(Activity) Write out exactly, and only, the lines below from the line with "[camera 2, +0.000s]" through the line with "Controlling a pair"; pictures do not belong in the copy.
##### Data provided #####
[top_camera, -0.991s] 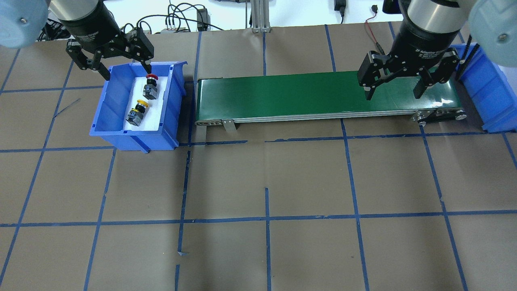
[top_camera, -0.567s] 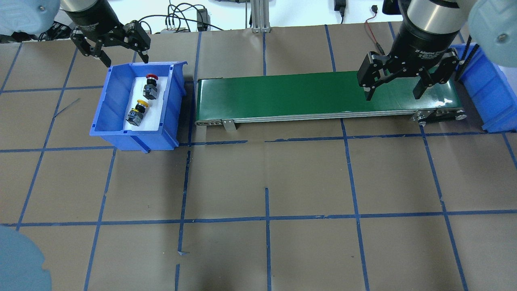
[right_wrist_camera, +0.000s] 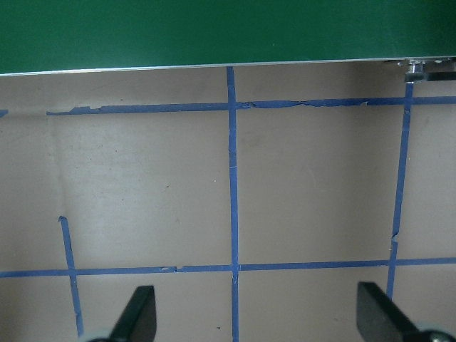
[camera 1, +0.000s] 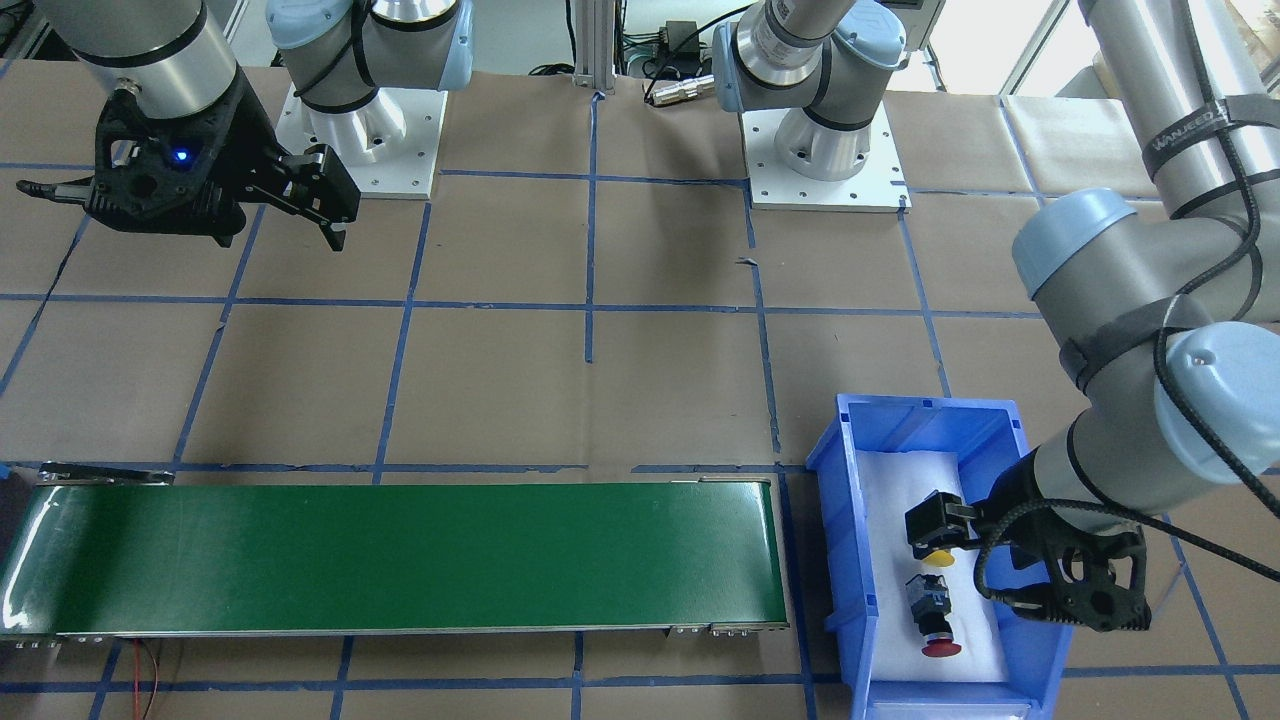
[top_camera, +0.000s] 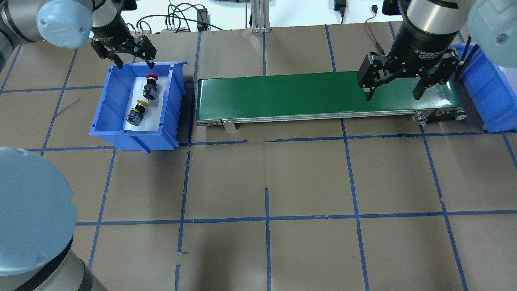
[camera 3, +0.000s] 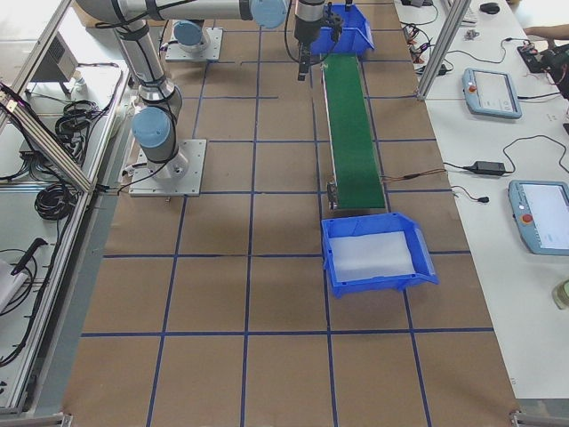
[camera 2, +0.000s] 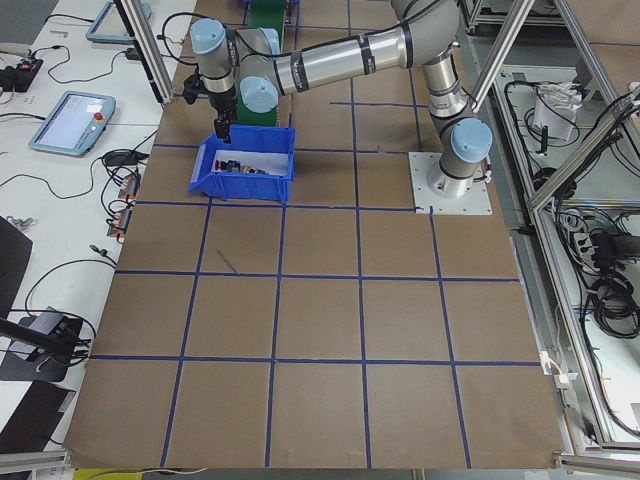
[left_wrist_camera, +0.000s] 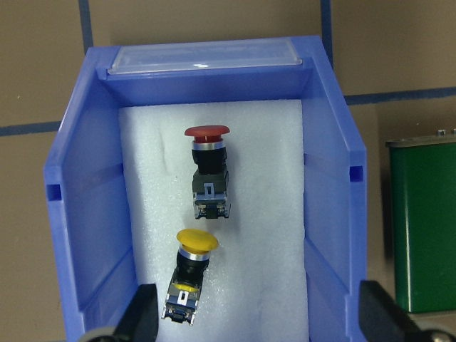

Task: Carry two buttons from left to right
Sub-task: 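Lower the left gripper and grasp the red-capped button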

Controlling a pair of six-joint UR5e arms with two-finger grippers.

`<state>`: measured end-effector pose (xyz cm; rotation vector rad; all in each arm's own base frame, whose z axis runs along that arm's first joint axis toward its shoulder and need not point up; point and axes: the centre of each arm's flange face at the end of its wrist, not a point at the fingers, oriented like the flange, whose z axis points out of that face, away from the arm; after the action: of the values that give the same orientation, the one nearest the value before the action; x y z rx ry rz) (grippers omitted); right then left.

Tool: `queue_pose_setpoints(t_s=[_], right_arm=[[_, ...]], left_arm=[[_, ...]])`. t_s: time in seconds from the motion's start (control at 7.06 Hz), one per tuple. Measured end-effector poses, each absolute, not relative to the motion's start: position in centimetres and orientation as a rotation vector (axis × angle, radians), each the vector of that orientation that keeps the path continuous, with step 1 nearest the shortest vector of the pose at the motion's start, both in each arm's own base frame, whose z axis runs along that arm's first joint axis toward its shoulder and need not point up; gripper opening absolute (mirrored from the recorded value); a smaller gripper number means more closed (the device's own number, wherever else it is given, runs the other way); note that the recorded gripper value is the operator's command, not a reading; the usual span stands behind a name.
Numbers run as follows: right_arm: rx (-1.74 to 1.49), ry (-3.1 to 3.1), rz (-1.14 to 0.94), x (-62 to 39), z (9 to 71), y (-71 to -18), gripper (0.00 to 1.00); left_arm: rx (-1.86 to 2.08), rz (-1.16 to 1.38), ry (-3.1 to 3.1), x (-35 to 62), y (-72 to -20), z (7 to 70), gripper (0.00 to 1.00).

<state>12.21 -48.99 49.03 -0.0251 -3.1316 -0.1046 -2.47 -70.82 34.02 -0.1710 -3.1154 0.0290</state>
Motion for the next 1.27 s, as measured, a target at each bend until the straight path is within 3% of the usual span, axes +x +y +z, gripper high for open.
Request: queue_pose_setpoints(t_s=[0.28,0.42,1.27], right_arm=[[-0.024,-3.132,-0.105,12.2,49.0,-49.0,1.00],[-0.025,-3.132,-0.105,12.2,49.0,-49.0,1.00],[-0.024,-3.132,-0.106,12.2,49.1,-48.9,1.00]], left_arm=[[-0.175,-0.014,-3.109,-2.3,-72.0,30.5,0.74],[-0.171,-0.030,-3.108,-2.1,-72.2,29.6,0.71],[-0.137,-0.169,-3.111,-0.3,-72.8,24.1,0.71]])
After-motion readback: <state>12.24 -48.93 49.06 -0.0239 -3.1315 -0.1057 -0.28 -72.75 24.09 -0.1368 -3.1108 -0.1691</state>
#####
(Solution to this task)
[camera 2, +0.000s] 
[left_wrist_camera, +0.000s] 

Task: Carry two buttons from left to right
Sub-task: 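Lower the left gripper and grasp the red-capped button
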
Controlling a pair of six-joint UR5e arms with two-finger grippers.

This exercise is finished.